Just got an email that a new Google Wallet app is available with new security and the ability to add any credit card to it.

Not sure if this is old news, but when I click the play store link in the email it says not available if your country or with your carrier.

I'm on Verizon so this makes sense.

Is there a working apk of this we can side load?

Sent from my Galaxy Nexus using RootzWiki


----------



## lostnuke (Jul 15, 2011)

Somewhat old news. My wallet works fine. I'm using formulas gapps.

Sent from my Galaxy Nexus


----------



## thesoldier (Jan 25, 2012)

I just got that email too. I clicked update and in the play store it says open or uninstall. I'm also on Verizon.

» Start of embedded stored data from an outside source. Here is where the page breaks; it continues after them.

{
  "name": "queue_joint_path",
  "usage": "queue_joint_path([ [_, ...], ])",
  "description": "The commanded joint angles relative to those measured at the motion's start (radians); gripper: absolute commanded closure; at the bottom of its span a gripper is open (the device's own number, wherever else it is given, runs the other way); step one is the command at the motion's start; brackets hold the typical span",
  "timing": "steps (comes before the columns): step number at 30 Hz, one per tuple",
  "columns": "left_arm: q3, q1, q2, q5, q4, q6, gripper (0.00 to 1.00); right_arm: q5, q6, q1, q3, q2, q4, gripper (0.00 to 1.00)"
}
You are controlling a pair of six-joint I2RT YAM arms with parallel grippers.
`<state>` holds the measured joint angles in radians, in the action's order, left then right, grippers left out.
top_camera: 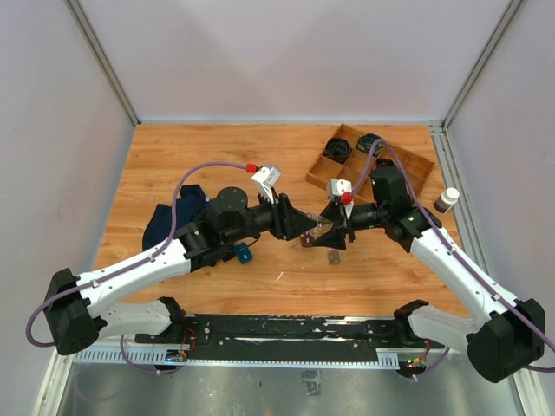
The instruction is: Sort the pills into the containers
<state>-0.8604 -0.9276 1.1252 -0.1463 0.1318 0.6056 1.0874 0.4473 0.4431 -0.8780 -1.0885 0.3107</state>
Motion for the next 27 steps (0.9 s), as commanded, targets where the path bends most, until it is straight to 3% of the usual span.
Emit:
queue_joint_path([
  [1,-0.034,-0.011,0.017,-0.041,0.001,-0.023,0.58,0.013,-0.009,-0.010,-0.012,0.007,-0.027,0.99],
  [8,0.038,-0.011,0.017,-0.152,0.106,-0.120,0.67,0.048,-0.006,-0.014,-0.010,0.016,-0.028,0.99],
  [16,0.151,0.009,0.028,-0.440,0.314,-0.487,0.69,0.112,0.004,-0.015,-0.004,0.030,-0.029,0.99],
  [22,0.139,0.093,0.074,-0.730,0.319,-0.680,0.69,0.124,0.005,-0.017,-0.004,0.037,-0.029,0.99],
  [27,0.094,0.126,0.109,-0.754,0.269,-0.774,0.67,0.126,0.005,-0.017,-0.004,0.039,-0.029,0.99],
])
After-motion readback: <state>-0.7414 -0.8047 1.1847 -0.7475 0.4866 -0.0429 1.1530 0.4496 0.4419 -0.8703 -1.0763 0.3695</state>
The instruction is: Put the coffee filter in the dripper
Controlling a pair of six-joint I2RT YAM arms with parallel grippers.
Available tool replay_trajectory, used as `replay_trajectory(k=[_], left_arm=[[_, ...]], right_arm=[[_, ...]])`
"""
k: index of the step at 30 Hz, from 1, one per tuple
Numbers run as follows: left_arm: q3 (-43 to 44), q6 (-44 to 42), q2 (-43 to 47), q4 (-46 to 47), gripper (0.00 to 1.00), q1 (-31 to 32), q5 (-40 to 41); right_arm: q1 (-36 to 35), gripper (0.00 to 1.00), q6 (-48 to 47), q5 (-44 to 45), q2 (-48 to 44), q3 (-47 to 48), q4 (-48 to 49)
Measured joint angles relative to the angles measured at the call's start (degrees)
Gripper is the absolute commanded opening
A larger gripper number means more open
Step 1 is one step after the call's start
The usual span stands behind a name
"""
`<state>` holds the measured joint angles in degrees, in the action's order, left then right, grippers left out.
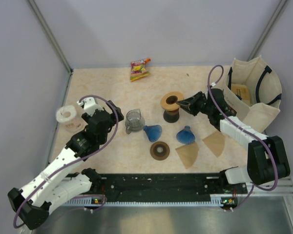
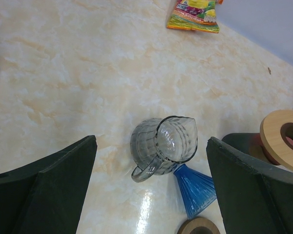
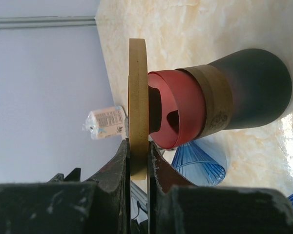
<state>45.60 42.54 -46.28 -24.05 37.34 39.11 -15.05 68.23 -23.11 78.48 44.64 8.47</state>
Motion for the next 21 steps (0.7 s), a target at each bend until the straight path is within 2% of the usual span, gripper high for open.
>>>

Sent from my Galaxy Nexus using Tapatalk 2


----------



## lostnuke (Jul 15, 2011)

Also, I just got the email but I have had mine setup for any card for a couple of weeks.

Sent from my Galaxy Nexus


----------



## Art Vandelay (Jan 4, 2012)

I guess the gapps I am using doesn't have it installed. Anyone have a link to an apk?

Sent from my Galaxy Nexus using RootzWiki


----------



## jspradling7 (Nov 13, 2011)

I'm on Verizon and also received the email. I added another card and Wallet accepted it... and then Wallet promptly deactivated my existing Google prepaid card. And it had a balance on it.

So I called the number that Wallet gives you to call when it deactivates the prepaid card and the lady said to go into apps and clear data on Wallet. Then you have to go back into Wallet and re-enter the exact same email and password that you originally used to activate the prepaid card. That's supposed to fix it. I'll give it a try in a few minutes.

edit: I was able to clear data and get my prepaid card active again. I don't think I'll try to add a second card again.


----------



## PacerguyDon (Aug 17, 2011)

I've been using the new wallet for the last few weeks now. But I got the email from Google today as well.
I have a modded wallet by Paul O'brian that removes the unsupported device warning.
If any one wants it here it is http://www.mediafire...fjqaytkp5sxr7uh
Just install in system apps and do the usual set permissions. I change the owner as well.


----------



## NyPlaya513 (Nov 8, 2011)

i am pretty sure its just them trying to let everyone know that it was updated. i dont think they keep track on who has actually updated or started to use personal cards other than citi master card


----------



## ERIFNOMI (Jun 30, 2011)

If you already have Wallet installed, follow this link on PC and push it to your phone. That's how I got the update. https://play.google.com/store/apps/details?id=com.google.android.apps.walletnfcrel&rdid=com.google.android.apps.walletnfcrel&rdot=1


----------